REQUIRED WORK
Your answer must be a word-for-word copy of the listing, with all pictures excluded.
▼▼▼
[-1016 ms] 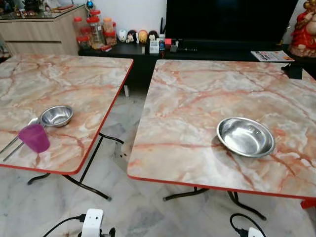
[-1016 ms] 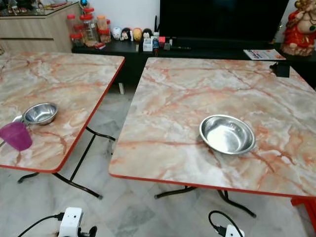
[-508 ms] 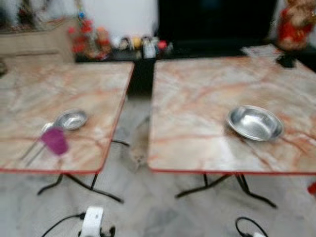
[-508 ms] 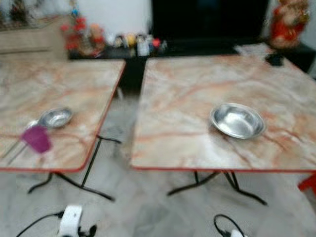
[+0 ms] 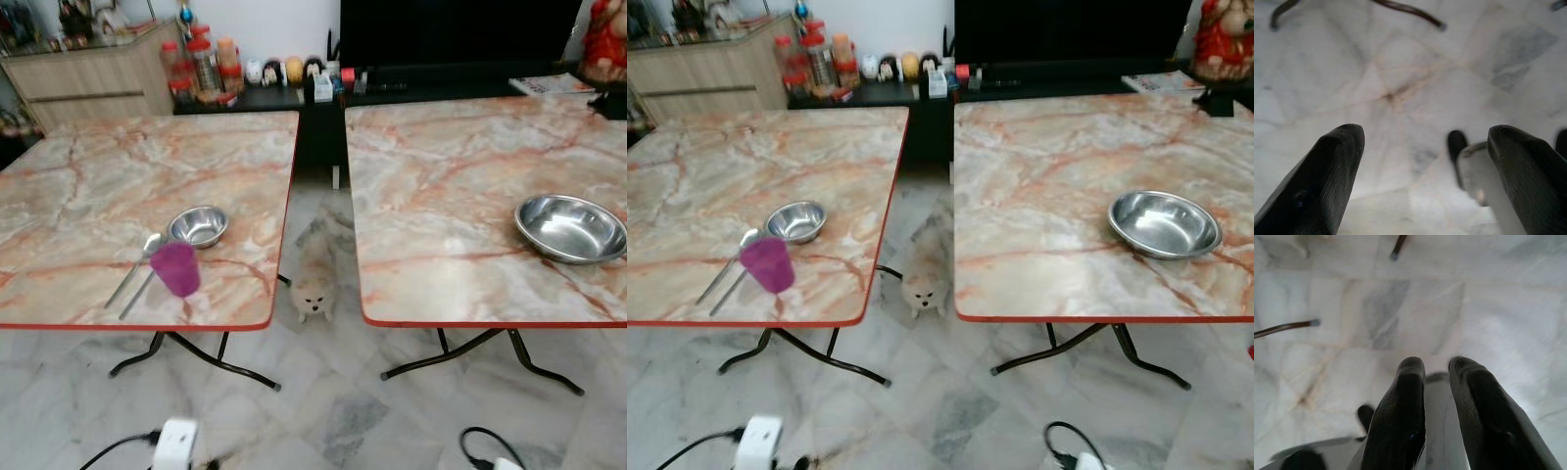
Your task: Setting the table
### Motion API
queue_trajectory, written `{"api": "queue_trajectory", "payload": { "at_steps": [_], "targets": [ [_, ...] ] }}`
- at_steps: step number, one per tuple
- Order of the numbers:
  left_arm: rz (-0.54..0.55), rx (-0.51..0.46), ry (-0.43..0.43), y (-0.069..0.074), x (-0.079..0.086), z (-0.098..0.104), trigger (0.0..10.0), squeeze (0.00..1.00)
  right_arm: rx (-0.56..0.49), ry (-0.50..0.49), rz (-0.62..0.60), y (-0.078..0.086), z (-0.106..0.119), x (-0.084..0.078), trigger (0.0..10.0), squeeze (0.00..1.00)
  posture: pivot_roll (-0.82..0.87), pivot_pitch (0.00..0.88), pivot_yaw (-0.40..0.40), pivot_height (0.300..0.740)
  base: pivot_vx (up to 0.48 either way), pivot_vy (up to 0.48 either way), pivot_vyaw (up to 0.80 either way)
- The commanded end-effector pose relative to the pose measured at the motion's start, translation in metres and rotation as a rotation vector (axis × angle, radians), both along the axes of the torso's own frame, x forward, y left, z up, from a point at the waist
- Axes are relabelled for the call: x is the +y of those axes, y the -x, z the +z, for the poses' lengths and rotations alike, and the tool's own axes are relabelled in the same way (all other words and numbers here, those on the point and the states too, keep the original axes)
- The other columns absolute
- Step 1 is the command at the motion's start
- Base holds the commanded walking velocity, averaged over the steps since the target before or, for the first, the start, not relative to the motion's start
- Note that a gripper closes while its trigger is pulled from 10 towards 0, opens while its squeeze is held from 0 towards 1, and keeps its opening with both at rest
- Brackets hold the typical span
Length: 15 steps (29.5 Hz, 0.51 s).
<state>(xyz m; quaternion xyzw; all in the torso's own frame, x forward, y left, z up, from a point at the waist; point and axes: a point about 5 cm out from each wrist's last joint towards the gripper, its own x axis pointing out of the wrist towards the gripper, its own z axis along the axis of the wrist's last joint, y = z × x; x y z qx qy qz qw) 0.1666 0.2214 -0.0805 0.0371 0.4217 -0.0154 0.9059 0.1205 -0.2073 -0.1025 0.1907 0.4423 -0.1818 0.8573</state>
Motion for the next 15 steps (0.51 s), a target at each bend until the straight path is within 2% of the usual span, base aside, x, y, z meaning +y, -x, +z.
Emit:
{"api": "queue_trajectory", "payload": {
  "at_steps": [1,15],
  "targets": [
    [-0.016,-0.001,0.006,-0.0032,-0.0056,0.0001,10.0,0.0,-0.008,0.02,-0.019,0.0008,0.0017,-0.0091,10.0,0.0,-0.06,0.008,0.065,0.74,0.0,0.398,0.0],
    [-0.015,-0.002,0.006,-0.0032,-0.0052,0.0002,10.0,0.0,-0.034,0.019,-0.028,-0.0047,0.0038,-0.0097,10.0,0.0,-0.06,0.004,0.065,0.74,0.0,0.398,0.0]
  ]
}}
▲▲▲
TASK OUTPUT
[-1016 ms] 
[-1016 ms] 
[-508 ms] 
[-508 ms] 
[+0 ms] 
Your task: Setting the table
### Motion API
queue_trajectory, written `{"api": "queue_trajectory", "payload": { "at_steps": [_], "targets": [ [_, ...] ] }}`
- at_steps: step number, one per tuple
- Order of the numbers:
  left_arm: rz (-0.54..0.55), rx (-0.51..0.46), ry (-0.43..0.43), y (-0.069..0.074), x (-0.079..0.086), z (-0.098..0.104), trigger (0.0..10.0), squeeze (0.00..1.00)
  right_arm: rx (-0.56..0.49), ry (-0.50..0.49), rz (-0.62..0.60), y (-0.078..0.086), z (-0.106..0.119), x (-0.084..0.078), trigger (0.0..10.0), squeeze (0.00..1.00)
  posture: pivot_roll (-0.82..0.87), pivot_pitch (0.00..0.88), pivot_yaw (-0.40..0.40), pivot_height (0.300..0.740)
  base: pivot_vx (up to 0.48 either way), pivot_vy (up to 0.48 either way), pivot_vyaw (up to 0.80 either way)
- The commanded end-effector pose relative to the pose measured at the motion's start, translation in metres and rotation as a rotation vector (axis × angle, radians), both along the axes of the torso's own frame, x forward, y left, z up, from a point at the waist
- Axes are relabelled for the call: x is the +y of those axes, y the -x, z the +z, for the poses' lengths and rotations alike, and the tool's own axes are relabelled in the same way (all other words and numbers here, those on the point and the states too, keep the original axes)
- The other columns absolute
- Step 1 is the command at the motion's start
- Base holds the commanded walking velocity, averaged over the steps since the target before or, for the first, the start, not relative to the motion's start
- Note that a gripper closes while its trigger is pulled from 10 towards 0, opens while its squeeze is held from 0 towards 1, and keeps its opening with both at rest
- Brackets hold the typical span
Length: 15 steps (29.5 Hz, 0.51 s).
<state>(xyz m; quaternion xyzw; all in the torso's own frame, x forward, y left, z up, from a point at the waist; point and axes: a point about 5 cm out from each wrist's last joint towards the gripper, its own x axis pointing out of the wrist towards the gripper, its own z axis along the axis of the wrist's last joint, y = z × x; x y z qx qy qz qw) 0.1666 0.2214 -0.0805 0.0371 0.4217 -0.0154 0.9059 0.1205 -0.2073 -0.1025 0.1907 0.4423 -0.1818 0.8573</state>
Motion for the next 15 steps (0.51 s), a target at each bend until the straight path is within 2% of the usual span, base aside, x, y, z meaning +y, -x, +z.
Emit:
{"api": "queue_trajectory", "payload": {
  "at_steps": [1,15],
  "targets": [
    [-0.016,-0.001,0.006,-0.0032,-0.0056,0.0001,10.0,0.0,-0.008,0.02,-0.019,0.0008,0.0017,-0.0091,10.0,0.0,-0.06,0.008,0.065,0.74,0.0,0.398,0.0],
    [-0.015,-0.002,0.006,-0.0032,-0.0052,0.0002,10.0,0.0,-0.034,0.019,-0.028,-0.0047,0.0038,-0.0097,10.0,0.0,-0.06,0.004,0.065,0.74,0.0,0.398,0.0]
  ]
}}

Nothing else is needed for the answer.